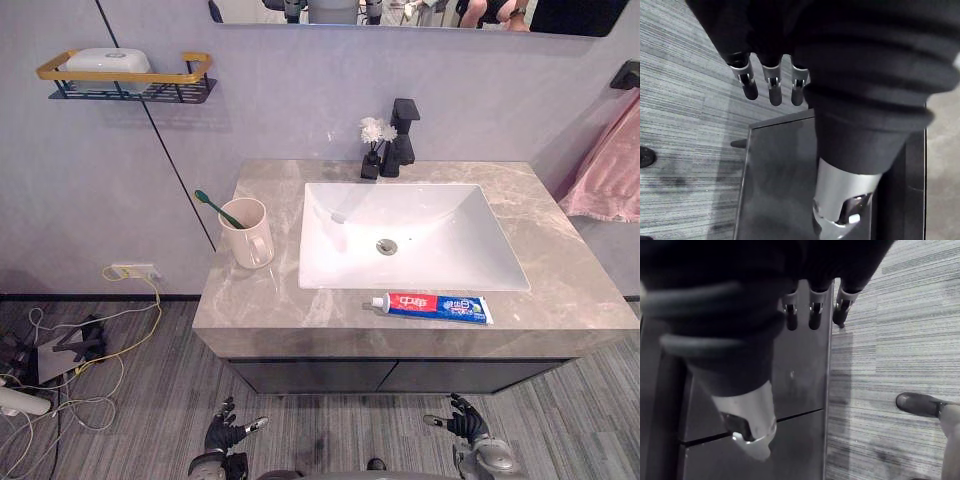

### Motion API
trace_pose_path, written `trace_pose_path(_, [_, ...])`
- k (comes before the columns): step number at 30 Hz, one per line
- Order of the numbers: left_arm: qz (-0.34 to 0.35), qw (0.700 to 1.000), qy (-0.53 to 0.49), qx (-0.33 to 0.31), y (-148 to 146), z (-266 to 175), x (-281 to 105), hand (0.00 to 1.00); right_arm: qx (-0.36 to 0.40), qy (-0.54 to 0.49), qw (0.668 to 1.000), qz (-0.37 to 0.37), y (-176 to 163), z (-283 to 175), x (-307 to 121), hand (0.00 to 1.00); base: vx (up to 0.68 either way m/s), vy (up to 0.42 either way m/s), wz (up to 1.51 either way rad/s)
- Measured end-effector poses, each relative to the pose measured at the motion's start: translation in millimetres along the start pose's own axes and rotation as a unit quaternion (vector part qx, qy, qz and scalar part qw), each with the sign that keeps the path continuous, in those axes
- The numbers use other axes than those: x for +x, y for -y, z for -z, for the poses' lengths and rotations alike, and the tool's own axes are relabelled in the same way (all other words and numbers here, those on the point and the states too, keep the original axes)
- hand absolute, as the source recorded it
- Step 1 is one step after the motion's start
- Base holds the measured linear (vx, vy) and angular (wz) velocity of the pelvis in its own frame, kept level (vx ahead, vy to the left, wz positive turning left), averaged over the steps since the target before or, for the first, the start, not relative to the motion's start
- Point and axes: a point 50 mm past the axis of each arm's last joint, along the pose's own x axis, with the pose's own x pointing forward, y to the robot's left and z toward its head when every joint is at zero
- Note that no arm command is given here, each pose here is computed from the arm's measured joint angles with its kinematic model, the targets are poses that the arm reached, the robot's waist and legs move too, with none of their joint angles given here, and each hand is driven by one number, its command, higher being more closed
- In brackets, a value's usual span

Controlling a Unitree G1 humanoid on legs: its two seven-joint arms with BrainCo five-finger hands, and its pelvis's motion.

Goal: Organize washtable

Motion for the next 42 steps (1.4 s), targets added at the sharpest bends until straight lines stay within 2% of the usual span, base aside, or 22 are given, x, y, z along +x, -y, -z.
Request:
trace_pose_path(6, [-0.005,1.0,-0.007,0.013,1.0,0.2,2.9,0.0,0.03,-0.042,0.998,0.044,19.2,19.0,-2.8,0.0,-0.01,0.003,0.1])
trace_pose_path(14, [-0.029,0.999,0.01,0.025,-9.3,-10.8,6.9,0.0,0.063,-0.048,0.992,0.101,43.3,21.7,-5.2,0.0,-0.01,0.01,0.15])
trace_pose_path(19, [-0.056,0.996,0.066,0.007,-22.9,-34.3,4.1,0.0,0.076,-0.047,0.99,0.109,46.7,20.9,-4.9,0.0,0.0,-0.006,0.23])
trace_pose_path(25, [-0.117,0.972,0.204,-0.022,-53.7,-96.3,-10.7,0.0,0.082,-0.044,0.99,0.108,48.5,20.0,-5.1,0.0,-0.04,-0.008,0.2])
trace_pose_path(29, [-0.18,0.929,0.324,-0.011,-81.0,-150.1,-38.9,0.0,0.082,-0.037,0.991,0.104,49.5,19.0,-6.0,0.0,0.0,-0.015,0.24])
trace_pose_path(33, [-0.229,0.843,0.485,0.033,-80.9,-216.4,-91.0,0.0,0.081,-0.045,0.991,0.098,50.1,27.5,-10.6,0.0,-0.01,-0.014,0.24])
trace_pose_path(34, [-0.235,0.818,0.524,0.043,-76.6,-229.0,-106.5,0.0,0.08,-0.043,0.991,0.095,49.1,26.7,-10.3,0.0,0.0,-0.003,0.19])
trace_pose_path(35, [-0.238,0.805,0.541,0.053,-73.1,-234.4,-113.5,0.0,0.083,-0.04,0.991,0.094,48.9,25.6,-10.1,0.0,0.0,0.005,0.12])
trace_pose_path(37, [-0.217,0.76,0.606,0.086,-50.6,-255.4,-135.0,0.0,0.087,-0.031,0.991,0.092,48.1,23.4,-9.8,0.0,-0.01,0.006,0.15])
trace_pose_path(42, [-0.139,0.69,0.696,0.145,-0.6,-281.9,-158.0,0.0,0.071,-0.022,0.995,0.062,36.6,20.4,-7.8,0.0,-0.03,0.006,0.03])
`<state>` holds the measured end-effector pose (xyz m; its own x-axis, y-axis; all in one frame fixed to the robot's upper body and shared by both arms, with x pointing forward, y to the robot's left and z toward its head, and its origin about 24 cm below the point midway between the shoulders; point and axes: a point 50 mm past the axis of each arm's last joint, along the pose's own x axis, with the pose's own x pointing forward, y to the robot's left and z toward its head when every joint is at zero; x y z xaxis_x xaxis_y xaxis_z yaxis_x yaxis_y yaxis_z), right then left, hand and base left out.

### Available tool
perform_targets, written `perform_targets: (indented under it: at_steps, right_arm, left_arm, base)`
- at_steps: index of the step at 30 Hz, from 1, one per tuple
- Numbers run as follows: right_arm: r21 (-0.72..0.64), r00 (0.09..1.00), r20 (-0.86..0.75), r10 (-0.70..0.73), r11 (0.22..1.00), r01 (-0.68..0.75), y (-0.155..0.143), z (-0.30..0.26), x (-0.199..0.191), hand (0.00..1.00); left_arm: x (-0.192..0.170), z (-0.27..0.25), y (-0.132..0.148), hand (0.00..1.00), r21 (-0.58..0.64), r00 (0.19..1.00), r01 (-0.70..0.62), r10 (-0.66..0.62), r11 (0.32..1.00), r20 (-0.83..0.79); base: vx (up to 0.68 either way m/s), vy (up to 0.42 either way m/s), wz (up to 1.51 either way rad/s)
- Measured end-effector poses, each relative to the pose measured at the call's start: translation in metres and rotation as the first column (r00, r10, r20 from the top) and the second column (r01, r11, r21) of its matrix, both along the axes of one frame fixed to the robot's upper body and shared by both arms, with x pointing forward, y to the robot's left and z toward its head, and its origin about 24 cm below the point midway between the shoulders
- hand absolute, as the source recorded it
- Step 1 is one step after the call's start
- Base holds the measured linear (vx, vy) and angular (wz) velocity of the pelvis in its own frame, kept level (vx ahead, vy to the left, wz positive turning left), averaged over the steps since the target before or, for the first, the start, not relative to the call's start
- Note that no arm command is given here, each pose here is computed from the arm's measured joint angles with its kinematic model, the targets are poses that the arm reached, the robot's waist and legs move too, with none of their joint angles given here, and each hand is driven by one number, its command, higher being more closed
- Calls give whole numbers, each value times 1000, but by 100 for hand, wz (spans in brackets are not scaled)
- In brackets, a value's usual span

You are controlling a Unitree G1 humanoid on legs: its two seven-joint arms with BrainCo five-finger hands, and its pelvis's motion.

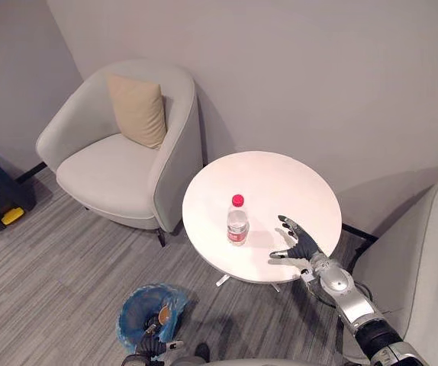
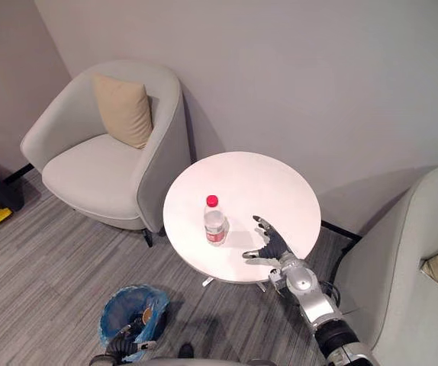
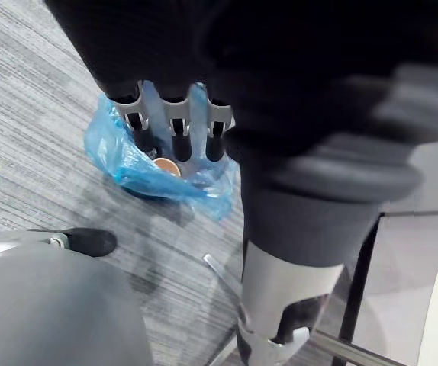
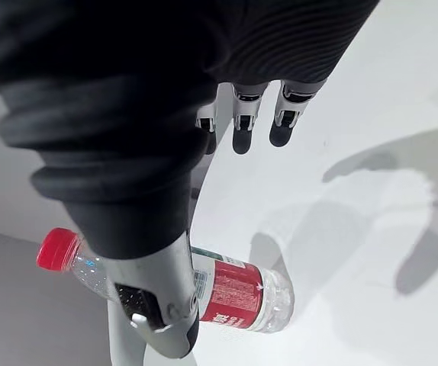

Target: Gather rubbish on tea table into small bin, then transfer packed bag to large trash can.

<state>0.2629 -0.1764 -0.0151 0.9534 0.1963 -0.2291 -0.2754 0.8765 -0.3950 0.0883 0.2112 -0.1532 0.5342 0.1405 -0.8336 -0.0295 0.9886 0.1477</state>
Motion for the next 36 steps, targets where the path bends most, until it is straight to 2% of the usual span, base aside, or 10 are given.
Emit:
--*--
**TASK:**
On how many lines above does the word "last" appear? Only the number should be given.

**SOLUTION:**
2